Computer games have some benefits for your child. They teach him how to use a mouse and keyboard, search and archive files, print documents, and more. This computer culture will be very useful to him, if not indispensable when he will be in school and possibly in the labor market.

Avoid violent games because they are not suitable for young children. In North America, the Entertainment Software Rating Board offers a ranking of video games and apps by the age at which they are appropriate.

The tablet

Set up a parental control. For the iPad, it is possible to do it by going in “Settings”, then in “Restrictions”. You can also download parental control apps like POTATI.

Introduce your child to the protection of their privacy by teaching them to use a nickname rather than their real name when identifying themselves on a site.

Test the apps before letting the kid use them and look at the options available. This will determine, among other things, whether the game is appropriate for the age of the child. To help you choose from a variety of educational content for tablets, visit EduLulu, a Canadian site offering app evaluations by independent experts.

Choose apps that are free of ads. In infancy, a child does not have the bearings to clearly distinguish advertising. If he is too exposed, he is likely to make endless demands to his parents to get what he saw on the screen.

Keep the brightness of the device at 50%. At its maximum, it irritates the visual cortex and the frontal lobe. This can inter alia affect sleep.

The Internet

3D: a danger for the sight?

The 3D technology could represent a risk to children under 6 years, according to the National Health Security Agency diet, environment, and labor of France. They may cause visual fatigue and other symptoms, such as headaches, backaches, loss of concentration or dizziness.

Explore the Internet with your child. Show them websites that are likely to interest them and show them how to navigate them. If you come across a site with questionable content, leave it immediately and explain to your child why you did so. He will understand that you want to help him recognize the information that is not appropriate for him.

Several websites offer attractive content and suitable for young children. Some sites even offer math, language, and arts activities that can help prepare your child for school. Add to your bookmarks your child’s favorite sites so they can easily return on their own.

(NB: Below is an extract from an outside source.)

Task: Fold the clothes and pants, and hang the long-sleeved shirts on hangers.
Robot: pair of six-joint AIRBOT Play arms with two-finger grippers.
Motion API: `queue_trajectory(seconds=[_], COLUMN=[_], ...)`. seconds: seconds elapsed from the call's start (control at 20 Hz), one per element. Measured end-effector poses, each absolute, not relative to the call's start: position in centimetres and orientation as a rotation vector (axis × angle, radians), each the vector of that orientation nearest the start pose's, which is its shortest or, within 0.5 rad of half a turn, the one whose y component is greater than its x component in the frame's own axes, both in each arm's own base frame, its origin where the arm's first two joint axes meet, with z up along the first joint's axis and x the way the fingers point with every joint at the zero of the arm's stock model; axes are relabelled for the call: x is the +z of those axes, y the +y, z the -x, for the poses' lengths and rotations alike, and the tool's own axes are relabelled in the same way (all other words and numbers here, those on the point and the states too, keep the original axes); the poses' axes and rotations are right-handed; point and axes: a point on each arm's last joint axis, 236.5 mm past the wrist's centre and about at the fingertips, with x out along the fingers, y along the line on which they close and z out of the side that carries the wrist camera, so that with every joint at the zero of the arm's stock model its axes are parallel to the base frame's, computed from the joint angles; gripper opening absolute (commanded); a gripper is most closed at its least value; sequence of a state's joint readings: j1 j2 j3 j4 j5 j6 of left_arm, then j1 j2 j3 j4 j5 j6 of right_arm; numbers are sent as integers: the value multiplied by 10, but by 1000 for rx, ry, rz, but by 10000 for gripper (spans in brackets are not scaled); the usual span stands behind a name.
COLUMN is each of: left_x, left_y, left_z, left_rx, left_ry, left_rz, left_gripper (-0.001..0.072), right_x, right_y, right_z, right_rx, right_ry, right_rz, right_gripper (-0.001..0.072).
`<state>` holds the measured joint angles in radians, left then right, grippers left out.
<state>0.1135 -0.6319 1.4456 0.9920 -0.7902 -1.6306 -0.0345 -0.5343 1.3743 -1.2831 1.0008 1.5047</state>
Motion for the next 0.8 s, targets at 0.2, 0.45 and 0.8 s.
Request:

Establish rules with your child to determine how much time he can spend browsing the Internet and which sites he is allowed to visit. By involving him in decision-making, you show him that you respect him. Moreover, if he does not respect the rules, you can remind him that you have established them by mutual agreement.

To manage the screen time

Impose a daily time limit.

Propose alternative activities. Encourage your child to do other activities when playing inside the house. Invite him to cook, listen to music and dance, prepare a puppet show, or create sculptures using materials from the recycling bin.

Do not expose your children to violent content and focus on educational content.

Unplug the screens and store them when they are not used. Out of sight, they are less tempting.
In the evening, make sure that the time of use of the screens is finished 2 hours before bedtime so that their exposure does not interfere with the children’s sleep.

Place screens in a busy area where users will be less absorbed and where it will be possible to easily count the time spent in front of the screens. Avoid installing screens in a child’s room.